# I found some nice Free Knitting Patterns



## Kiwi_knitter (Jul 1, 2011)

http://www.straw.com/cpy/patterns2/accessories/MochiPlus-Fingerless.html

There are lots of very simple Knitting patterns here ladies


----------



## jelun (Jan 26, 2011)

Those are cute and a bit different.


----------



## Kiwi_knitter (Jul 1, 2011)

Go on the left and get all the other Patterns too, I was actually looking for a Babies Shawl Pattern and came across these patterns.
In New Zealand we call a Baby Shawl a big blanket, one we would wrap baby up in say for a Christening etc. I see reading through that here in USA a Shawl is like a little jacket thing,they are rather cute too,I have never knitted one of those,anyway if any of you lovely ladies have any Baby shawl/blanket knitting patterns I would be very grateful to see them.
Kind regards,
Jacqui x


----------



## Knitter153 (Aug 26, 2011)

Lionbrand.com has alot of these type of patterns.


----------



## dragondrummer (Jun 5, 2011)

Love Crystal Palace. Great yarns and patterns. Thanks for posting the link. They also have a fantastic newsletter.


----------



## darknits (Mar 13, 2011)

I never do well with dp needles but would love to try this...Do I need to make any modifications if I use circular needles???
Thanks for finding the pattern.


----------



## Kiwi_knitter (Jul 1, 2011)

no you wouldn't have to make modifications,just use the markers,double pointed needles are no different though to use,what ever you are used to. I have mostly not ever used circular needles,not sure why,suppose it is what we get used to


----------



## marianne620 (Sep 1, 2011)

Thanks for the link ,love that site.


----------



## didough (May 30, 2011)

Kiwi_knitter said:


> Go on the left and get all the other Patterns too, I was actually looking for a Babies Shawl Pattern and came across these patterns.
> In New Zealand we call a Baby Shawl a big blanket, one we would wrap baby up in say for a Christening etc. I see reading through that here in USA a Shawl is like a little jacket thing,they are rather cute too,I have never knitted one of those,anyway if any of you lovely ladies have any Baby shawl/blanket knitting patterns I would be very grateful to see them.
> Kind regards,
> Jacqui x


Lots of goodies here:

http://www.knittingpatterncentral.com/directory/baby.php


----------



## tiki (Jul 19, 2011)

So glad you posted this link.. So nice to see some good adult patterns!! Thanks.


----------



## deshka (Apr 6, 2011)

Thank You so much. I am tired of buying a book for close to $20 because there is one pattern in it that I want. And I don't like paying $5 or $6 for a single pattern either. The caliber of these patterns is more what I have been looking for. So many on knitting pattern central are so dorky, there are a few nice ones, but it takes hours to get through them to only find one if I am lucky. Thanks again.


----------



## debch (Apr 18, 2011)

Thank you!


----------



## Kiwi_knitter (Jul 1, 2011)

deshka said:


> Thank You so much. I am tired of buying a book for close to $20 because there is one pattern in it that I want. And I don't like paying $5 or $6 for a single pattern either. The caliber of these patterns is more what I have been looking for. So many on knitting pattern central are so dorky, there are a few nice ones, but it takes hours to get through them to only find one if I am lucky. Thanks again.

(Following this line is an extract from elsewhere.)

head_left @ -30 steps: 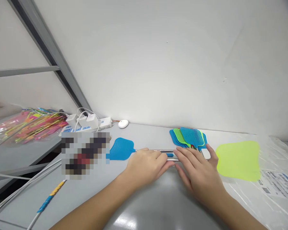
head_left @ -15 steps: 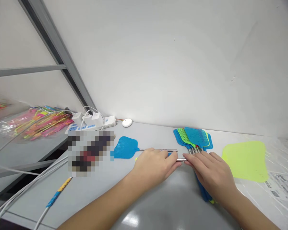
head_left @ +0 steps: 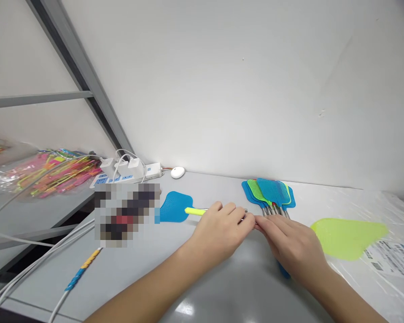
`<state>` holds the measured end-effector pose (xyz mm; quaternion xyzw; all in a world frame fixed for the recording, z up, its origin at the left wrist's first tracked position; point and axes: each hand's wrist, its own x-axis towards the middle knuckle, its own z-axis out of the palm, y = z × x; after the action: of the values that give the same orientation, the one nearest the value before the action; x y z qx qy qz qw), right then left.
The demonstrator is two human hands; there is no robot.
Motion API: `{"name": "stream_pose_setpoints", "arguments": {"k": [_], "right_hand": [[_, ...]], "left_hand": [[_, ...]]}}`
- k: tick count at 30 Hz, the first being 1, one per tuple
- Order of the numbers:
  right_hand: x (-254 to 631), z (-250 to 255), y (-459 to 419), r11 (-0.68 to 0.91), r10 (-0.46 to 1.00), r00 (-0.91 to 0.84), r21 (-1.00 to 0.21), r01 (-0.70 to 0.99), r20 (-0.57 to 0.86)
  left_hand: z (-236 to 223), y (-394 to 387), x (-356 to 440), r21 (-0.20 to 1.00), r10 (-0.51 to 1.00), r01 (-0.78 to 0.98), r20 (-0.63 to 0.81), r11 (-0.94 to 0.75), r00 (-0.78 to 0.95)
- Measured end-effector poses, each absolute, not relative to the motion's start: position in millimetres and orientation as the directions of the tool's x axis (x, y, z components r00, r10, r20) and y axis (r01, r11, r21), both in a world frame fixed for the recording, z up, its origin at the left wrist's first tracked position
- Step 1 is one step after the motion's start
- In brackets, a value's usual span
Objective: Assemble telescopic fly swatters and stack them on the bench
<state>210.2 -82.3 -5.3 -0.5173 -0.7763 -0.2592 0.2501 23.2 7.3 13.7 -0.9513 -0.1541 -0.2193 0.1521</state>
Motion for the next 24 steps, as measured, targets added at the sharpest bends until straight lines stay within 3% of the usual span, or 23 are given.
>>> {"name": "stream_pose_setpoints", "arguments": {"k": [7, 13, 24], "right_hand": [[220.0, -0.5, -80.1, 0.375, 0.648, -0.402, 0.188, 0.908, 0.647], [249.0, 8.2, -72.0, 0.281, 0.642, -0.352, 0.218, 0.934, 0.680], [282.2, 18.3, -71.9, 0.209, 0.642, -0.281, 0.190, 0.959, 0.713]], "left_hand": [[15.6, 11.7, 21.6, -0.224, 0.282, 0.385, 0.385, -0.895, 0.879], [22.6, 46.9, 5.1, -0.296, 0.275, 0.405, 0.394, -0.865, 0.877], [26.5, 78.5, -12.4, -0.306, 0.295, 0.457, 0.453, -0.835, 0.841]]}}
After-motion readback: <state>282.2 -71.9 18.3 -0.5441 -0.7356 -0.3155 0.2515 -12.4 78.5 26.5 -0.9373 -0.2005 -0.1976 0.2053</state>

Yes I find some of those Knitting Patterns in Central are a bit 'Dorky lol' so is nice to find one that is more simple to look through, hehe we are getting fussy now aren't we


----------



## phylled1 (Jun 19, 2011)

went on the site but could not see the price of the wool. i like the patterns but can not down load them yet as i have run out of ink


----------



## bowler (Jun 16, 2011)

Thanks for the link. Lots of lovely patterns and you would be hard to please if you couldn't find a pattern here to suit. Thanks again.


----------



## MaryE. (Feb 16, 2011)

Kiwi_knitter said:


> http://www.straw.com/cpy/patterns2/accessories/MochiPlus-Fingerless.html
> There are lots of very simple Knitting patterns here ladies


Crystal Palace has all sorts of wonderful patterns. You can find them by project type and by yarn. I love their pattern photos that show close-up details as well as a global view and as you said, many of the patterns are very simple. All seem to be clearly written. They have nice yarns too. Mochi (Mini, worsted and chunky versions too) is simply delicious. My LYS carries it and it's wonderful.


----------



## Judy in oz (Jun 19, 2011)

Ki Wi Knitter...WOW that was fun looking through!!!

Almost burned dinner..but it was worth it Thanks!! 

judyinoz


----------



## Kiwi_knitter (Jul 1, 2011)

Hehehe Judy can't have you burning the dinner girl lol,I have just made 2 loaves Wholewheat bread too,she smells good, us Knitters have to get our top priorities don't we, I am knitting a Baby blanket, with 240 stitches,I keep thinking I have about 200 more rows to go.
Keep up the knitting girls


----------